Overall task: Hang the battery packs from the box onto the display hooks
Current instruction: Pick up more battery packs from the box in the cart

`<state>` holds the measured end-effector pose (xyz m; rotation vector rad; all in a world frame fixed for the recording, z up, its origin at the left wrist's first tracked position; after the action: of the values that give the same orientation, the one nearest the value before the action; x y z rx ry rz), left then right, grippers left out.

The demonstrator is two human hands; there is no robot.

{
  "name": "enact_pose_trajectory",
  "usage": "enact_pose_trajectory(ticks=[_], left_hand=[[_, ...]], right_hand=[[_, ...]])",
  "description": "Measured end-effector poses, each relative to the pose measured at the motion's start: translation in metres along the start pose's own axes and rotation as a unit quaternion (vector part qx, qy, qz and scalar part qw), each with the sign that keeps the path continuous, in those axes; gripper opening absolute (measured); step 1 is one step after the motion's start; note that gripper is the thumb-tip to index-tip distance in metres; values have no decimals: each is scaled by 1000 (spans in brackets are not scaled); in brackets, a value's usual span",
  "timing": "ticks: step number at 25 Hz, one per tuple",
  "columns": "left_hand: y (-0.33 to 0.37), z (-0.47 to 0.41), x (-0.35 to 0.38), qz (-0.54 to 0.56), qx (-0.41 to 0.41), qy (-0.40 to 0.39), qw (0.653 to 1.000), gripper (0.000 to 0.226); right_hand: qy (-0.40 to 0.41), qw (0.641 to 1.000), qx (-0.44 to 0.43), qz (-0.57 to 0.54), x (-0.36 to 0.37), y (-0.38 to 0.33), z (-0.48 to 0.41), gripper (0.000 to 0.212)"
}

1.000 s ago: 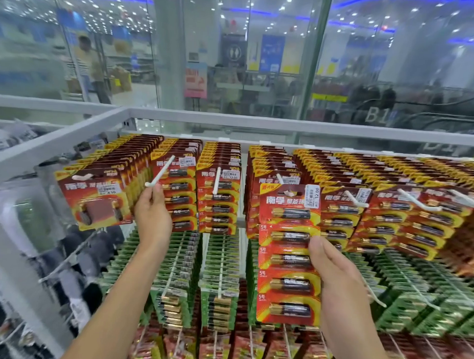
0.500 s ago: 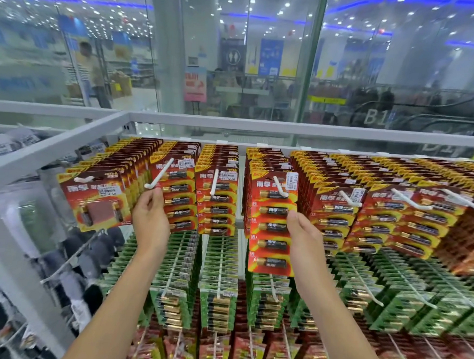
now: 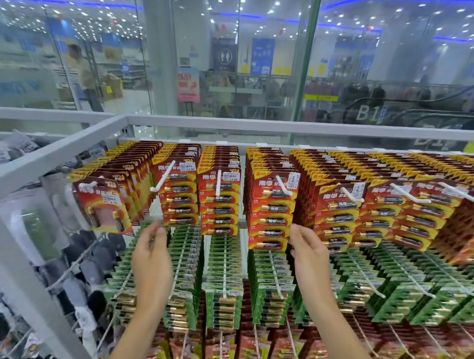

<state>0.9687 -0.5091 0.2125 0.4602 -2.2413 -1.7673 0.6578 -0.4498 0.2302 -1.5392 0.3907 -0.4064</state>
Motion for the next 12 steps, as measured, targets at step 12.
enact_pose_trajectory(ticks=[12], left_hand=[[-46, 153, 33, 50, -138, -174, 974, 33]], right_hand=[[116, 985, 112, 54, -106, 93, 92, 31]])
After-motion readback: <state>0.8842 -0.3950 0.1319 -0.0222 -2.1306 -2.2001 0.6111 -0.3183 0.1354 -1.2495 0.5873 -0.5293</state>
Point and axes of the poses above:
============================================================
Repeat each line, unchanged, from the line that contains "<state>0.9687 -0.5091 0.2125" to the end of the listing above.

<state>0.9687 -0.5091 0.2125 0.4602 -2.2413 -1.7673 0.6578 -0.4498 0.2302 -1.5392 0.3907 -0.4064</state>
Motion for the next 12 steps, as measured, targets at step 12.
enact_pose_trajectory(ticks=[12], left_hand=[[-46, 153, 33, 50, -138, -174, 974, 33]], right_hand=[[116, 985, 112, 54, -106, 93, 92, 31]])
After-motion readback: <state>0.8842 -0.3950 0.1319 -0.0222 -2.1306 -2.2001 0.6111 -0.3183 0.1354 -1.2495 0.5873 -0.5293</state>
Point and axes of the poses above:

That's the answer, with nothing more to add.